Thread: Added columns to pg_stat_activity

Added columns to pg_stat_activity

From
"Magnus Hagander"
Date:
This patch ticks off the following TODO items:

* Add session start time and last statement time to pg_stat_activity
 (we already had last-statement-time, provided command string stats were
enabled)
* Add the client IP address and port to pg_stat_activity

I have tested on Linux (both IPV4 and Unix sockets for the address/port)
and Win32 (naturally only IPV4). I don't have a machine around with IPV6
support, so I haven't tested that. The code to handle it is stolen from
inet_client_addr() though, so it should hopefully be ok.


//Magnus

Attachment

Re: Added columns to pg_stat_activity

From
Neil Conway
Date:
Magnus Hagander wrote:
> * Add session start time and last statement time to pg_stat_activity
>  (we already had last-statement-time, provided command string stats were
> enabled)
> * Add the client IP address and port to pg_stat_activity

Looks pretty good -- barring any objections I'll apply this to HEAD
tomorrow or the day after (there's a room for a bit of cleanup to the
docs, but I'll do that before committing).
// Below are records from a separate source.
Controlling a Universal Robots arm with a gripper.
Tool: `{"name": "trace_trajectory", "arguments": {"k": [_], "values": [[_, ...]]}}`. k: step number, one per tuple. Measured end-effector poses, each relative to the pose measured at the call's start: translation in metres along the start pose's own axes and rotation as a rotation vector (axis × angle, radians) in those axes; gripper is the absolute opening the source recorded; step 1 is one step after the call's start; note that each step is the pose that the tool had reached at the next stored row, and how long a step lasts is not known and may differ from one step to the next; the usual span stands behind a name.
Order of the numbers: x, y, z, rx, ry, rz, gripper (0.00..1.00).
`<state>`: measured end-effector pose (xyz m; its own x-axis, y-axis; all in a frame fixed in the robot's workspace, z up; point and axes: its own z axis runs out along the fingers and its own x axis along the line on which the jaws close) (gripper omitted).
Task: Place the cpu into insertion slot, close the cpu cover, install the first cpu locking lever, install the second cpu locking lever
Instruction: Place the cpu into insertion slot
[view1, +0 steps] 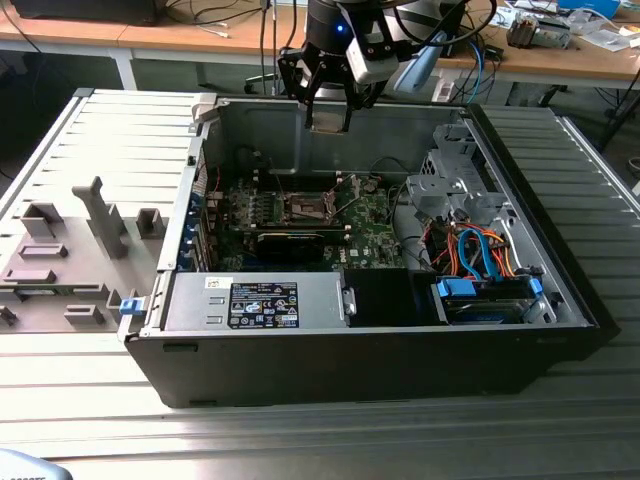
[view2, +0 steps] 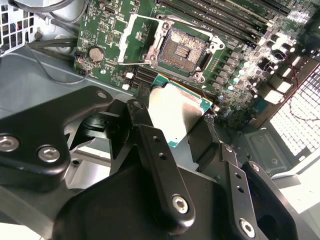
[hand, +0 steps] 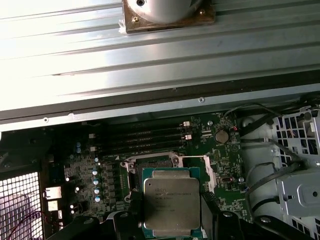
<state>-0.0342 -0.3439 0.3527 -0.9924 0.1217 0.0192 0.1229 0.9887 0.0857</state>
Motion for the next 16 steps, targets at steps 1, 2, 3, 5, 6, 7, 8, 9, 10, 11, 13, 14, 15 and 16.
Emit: {"name": "trace_trajectory", "arguments": {"k": [1, 2, 3, 5, 6, 7, 8, 9, 10, 11, 13, 14, 15, 16], "values": [[0.0, 0.0, 0.0, 0.0, 0.0, 0.001, 0.55], [0.0, 0.0, 0.0, 0.0, -0.0001, 0.001, 0.55], [0.0, 0.0, 0.0, 0.0001, -0.0002, 0.002, 0.55], [0.0, 0.0, 0.0, 0.0, -0.0003, 0.003, 0.55], [0.0, 0.0, 0.0, 0.0001, -0.0004, 0.005, 0.55], [0.0, 0.0, 0.0, 0.0001, -0.0005, 0.006, 0.55], [0.0, 0.0, 0.0, 0.0001, -0.0005, 0.006, 0.55], [0.0, 0.0, 0.0, 0.0, -0.0011, 0.012, 0.55], [0.0, 0.0, 0.0, -0.0001, -0.0013, 0.015, 0.55], [0.0, 0.0, 0.0, -0.0001, -0.0013, 0.016, 0.55], [0.0, 0.0, 0.0, -0.0002, -0.0015, 0.017, 0.55], [0.0, 0.0, 0.0, -0.0001, -0.0017, 0.019, 0.55], [0.0, 0.0, 0.0, -0.0001, -0.0017, 0.019, 0.55], [0.0, 0.0, 0.0, -0.0002, -0.0017, 0.019, 0.55]]}}
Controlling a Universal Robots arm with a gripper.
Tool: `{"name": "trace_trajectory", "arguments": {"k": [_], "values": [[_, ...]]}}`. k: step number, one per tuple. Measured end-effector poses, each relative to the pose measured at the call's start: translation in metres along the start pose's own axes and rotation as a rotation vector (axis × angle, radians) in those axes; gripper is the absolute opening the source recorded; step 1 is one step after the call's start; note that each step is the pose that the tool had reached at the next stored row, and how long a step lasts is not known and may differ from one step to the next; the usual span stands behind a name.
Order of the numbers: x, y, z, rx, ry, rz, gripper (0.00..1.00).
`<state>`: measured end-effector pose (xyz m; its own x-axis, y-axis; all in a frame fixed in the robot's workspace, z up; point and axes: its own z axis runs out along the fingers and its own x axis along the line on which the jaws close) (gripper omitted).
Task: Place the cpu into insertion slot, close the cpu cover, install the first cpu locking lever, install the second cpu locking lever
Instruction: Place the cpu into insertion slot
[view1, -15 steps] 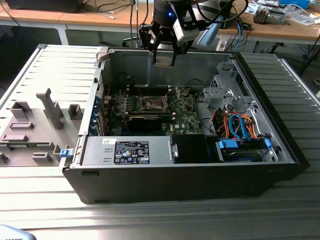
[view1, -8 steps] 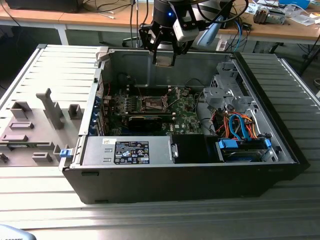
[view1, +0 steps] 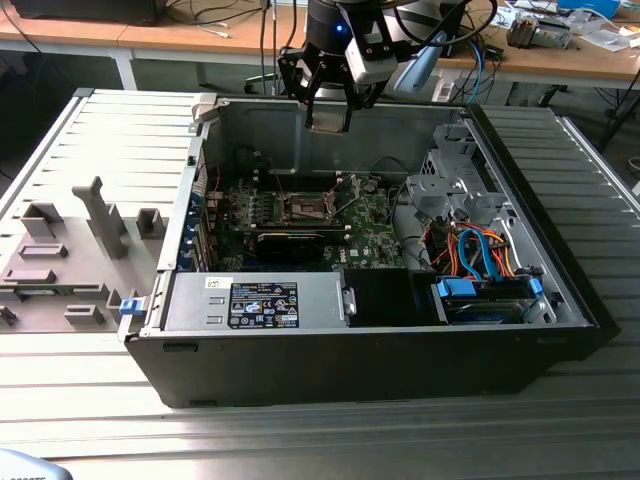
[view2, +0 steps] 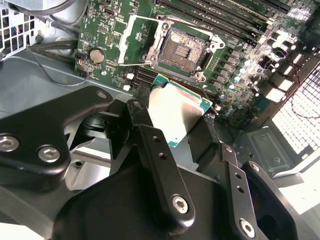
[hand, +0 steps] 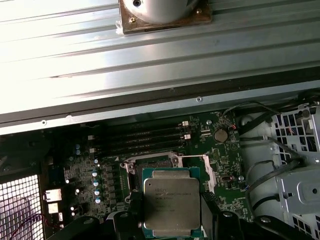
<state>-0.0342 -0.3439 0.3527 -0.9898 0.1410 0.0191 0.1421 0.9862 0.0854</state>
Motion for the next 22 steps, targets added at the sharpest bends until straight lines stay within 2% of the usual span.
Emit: {"name": "trace_trajectory", "arguments": {"k": [22], "values": [[0.0, 0.0, 0.0, -0.0004, -0.0015, 0.017, 0.55]]}}
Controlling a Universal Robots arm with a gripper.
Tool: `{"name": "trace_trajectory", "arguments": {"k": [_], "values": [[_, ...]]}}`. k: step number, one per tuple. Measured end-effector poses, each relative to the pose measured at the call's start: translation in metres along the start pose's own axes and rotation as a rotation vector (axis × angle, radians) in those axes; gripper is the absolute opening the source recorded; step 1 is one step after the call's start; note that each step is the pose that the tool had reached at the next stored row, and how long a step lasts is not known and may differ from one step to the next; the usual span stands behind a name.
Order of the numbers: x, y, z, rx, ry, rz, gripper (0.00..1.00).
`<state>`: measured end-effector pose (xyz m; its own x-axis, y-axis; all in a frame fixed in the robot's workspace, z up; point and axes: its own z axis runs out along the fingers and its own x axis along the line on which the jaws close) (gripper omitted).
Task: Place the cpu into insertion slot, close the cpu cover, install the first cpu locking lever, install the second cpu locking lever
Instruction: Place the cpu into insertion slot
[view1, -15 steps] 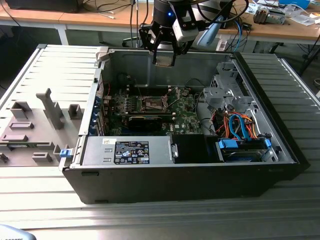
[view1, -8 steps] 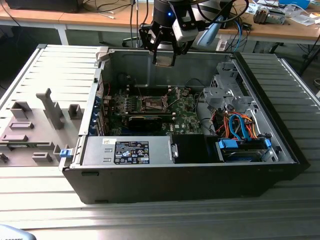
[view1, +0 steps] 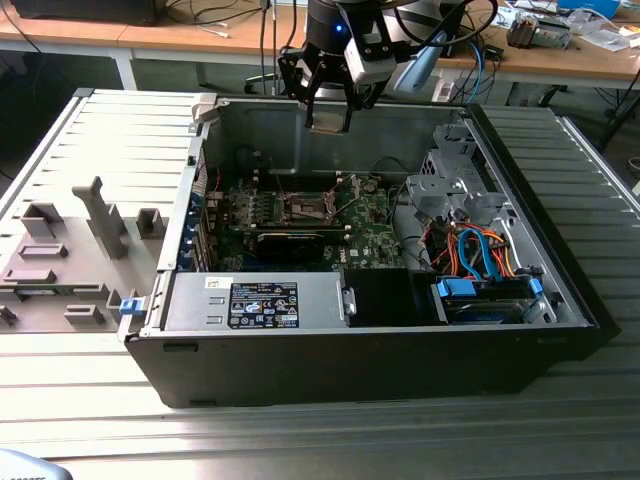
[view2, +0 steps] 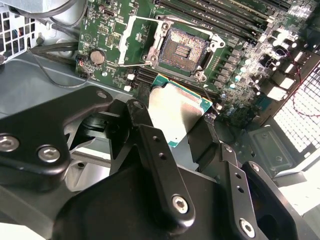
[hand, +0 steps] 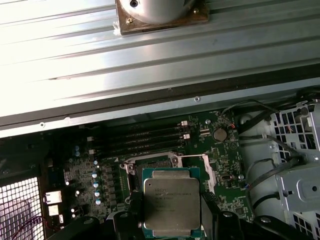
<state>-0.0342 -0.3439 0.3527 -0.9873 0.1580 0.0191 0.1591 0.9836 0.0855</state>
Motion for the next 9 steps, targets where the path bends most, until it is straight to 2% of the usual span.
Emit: {"name": "trace_trajectory", "arguments": {"k": [9], "values": [[0.0, 0.0, 0.0, -0.0001, -0.0003, 0.004, 0.55]]}}
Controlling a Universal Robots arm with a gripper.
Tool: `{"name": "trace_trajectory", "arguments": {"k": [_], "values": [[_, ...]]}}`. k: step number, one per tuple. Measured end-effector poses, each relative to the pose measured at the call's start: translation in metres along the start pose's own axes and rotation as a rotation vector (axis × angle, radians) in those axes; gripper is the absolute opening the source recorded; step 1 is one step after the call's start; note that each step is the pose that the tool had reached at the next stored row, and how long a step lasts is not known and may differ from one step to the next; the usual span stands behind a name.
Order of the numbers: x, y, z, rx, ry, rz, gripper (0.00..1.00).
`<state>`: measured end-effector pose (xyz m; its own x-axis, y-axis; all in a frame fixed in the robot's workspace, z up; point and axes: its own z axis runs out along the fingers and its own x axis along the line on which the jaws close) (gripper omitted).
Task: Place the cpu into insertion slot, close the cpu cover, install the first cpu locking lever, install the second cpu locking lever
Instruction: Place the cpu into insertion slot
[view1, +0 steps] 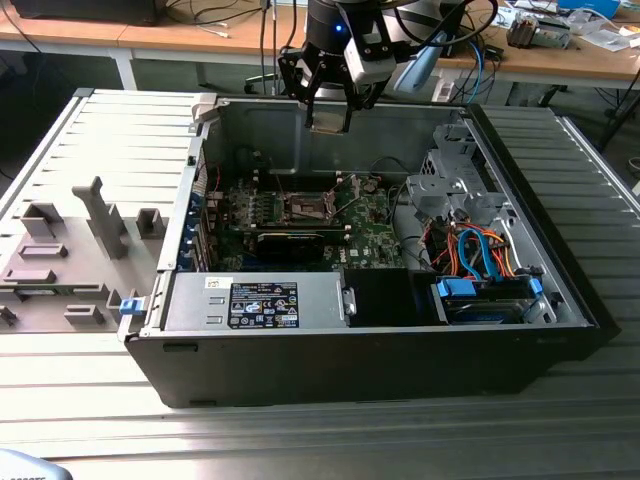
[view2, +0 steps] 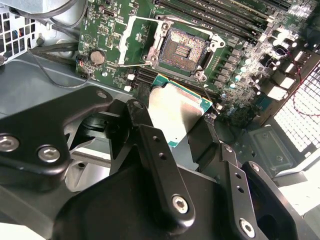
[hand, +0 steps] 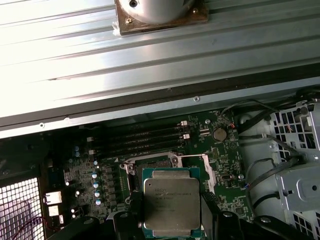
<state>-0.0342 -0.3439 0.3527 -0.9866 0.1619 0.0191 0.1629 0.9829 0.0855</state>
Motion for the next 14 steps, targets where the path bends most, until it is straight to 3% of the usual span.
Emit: {"name": "trace_trajectory", "arguments": {"k": [14], "values": [[0.0, 0.0, 0.0, -0.0003, -0.0015, 0.018, 0.55]]}}
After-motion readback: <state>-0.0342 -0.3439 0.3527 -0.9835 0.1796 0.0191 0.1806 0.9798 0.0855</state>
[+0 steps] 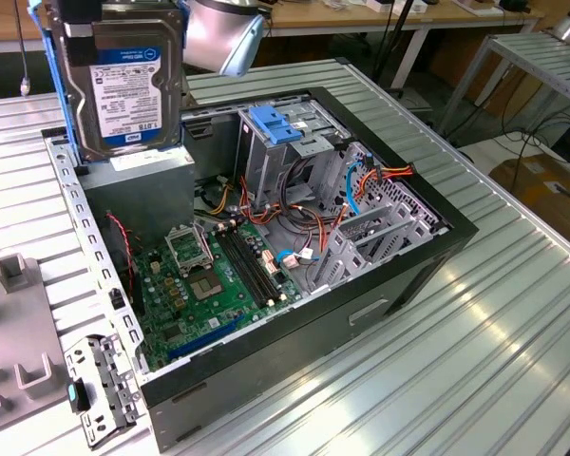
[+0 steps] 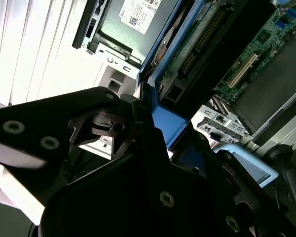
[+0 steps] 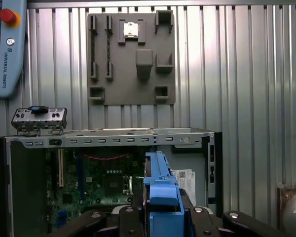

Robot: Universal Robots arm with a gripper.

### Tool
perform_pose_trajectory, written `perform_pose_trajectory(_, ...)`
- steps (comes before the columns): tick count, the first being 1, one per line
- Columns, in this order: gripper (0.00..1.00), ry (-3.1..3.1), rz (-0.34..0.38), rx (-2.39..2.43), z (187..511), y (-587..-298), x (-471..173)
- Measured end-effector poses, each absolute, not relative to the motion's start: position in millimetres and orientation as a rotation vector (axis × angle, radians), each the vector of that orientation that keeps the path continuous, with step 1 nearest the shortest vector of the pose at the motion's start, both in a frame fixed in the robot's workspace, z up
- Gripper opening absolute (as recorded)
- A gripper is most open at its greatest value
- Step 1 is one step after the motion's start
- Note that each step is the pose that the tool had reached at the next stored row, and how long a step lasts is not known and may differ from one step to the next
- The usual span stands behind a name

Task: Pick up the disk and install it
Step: 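Pick up the disk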

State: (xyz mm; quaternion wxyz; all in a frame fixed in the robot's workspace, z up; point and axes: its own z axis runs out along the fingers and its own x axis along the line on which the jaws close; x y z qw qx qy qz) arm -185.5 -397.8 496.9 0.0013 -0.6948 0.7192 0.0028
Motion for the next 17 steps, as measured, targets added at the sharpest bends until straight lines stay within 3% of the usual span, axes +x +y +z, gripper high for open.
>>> perform_pose_trajectory(17,0.37,2.258,0.009,-2.181,495,-400,-132)
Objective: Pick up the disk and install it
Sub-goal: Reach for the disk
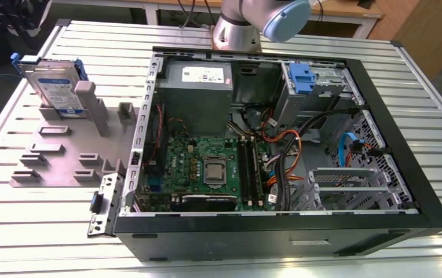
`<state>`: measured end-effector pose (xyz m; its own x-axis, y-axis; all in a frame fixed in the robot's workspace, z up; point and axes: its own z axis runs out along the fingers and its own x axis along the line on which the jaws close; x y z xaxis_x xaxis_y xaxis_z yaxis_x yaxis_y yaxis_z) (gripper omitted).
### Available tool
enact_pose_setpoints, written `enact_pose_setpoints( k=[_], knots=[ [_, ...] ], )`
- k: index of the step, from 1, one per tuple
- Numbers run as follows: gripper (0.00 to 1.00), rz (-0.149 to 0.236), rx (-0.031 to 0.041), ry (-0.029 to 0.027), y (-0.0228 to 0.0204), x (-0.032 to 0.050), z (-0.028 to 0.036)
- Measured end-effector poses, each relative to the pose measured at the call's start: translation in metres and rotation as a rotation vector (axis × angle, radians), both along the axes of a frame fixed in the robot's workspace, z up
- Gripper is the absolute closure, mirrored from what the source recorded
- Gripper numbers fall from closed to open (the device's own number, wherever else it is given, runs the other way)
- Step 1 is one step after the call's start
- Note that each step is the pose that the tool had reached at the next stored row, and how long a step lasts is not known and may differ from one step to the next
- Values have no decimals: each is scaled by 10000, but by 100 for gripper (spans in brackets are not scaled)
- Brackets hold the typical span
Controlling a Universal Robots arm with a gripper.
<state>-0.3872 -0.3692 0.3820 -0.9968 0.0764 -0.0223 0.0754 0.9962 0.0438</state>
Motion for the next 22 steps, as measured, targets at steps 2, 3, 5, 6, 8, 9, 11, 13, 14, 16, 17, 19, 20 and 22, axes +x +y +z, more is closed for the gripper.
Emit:
enact_pose_setpoints(
  k=[2,3,5,6,8,9,11,13,14,16,17,19,20,22],
  knots=[
    [89,-1,1,-1,2,-22,-1],
    [89,0,0,0,3,-31,-1],
    [89,1,1,-1,3,-39,-1],
    [89,2,1,-1,3,-39,-1],
    [89,0,1,-1,3,-42,-1],
    [89,1,1,-1,3,-42,-2],
    [89,0,1,-1,3,-42,-1],
    [89,0,1,-1,3,-43,-1],
    [89,0,1,0,3,-43,-1],
    [89,0,1,-1,4,-44,-1],
    [89,-1,1,-1,6,-45,-2],
    [89,-1,1,-2,21,-53,-3],
    [89,0,1,-1,35,-60,-4],
    [89,1,2,-2,61,-86,-10]
  ],
)
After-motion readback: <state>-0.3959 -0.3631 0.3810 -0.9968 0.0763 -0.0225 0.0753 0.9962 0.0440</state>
> I have tested on Linux (both IPV4 and Unix sockets for the address/port)
> and Win32 (naturally only IPV4).

Do you mean we only support IPv4 under Win32? (There are certainly
versions of Win32 which support IPv6.)

-Neil

Re: Added columns to pg_stat_activity

From
Tom Lane
Date:
Neil Conway <neilc@samurai.com> writes:
> Looks pretty good -- barring any objections I'll apply this to HEAD
> tomorrow or the day after (there's a room for a bit of cleanup to the
> docs, but I'll do that before committing).

Couple of minor gripes:

1.  Can we reduce the amount of stuff #include'd by pgstat.h?  I
particularly dislike including builtins.h there; that surely should
be unnecessary, since there's nothing but externs in builtins.h.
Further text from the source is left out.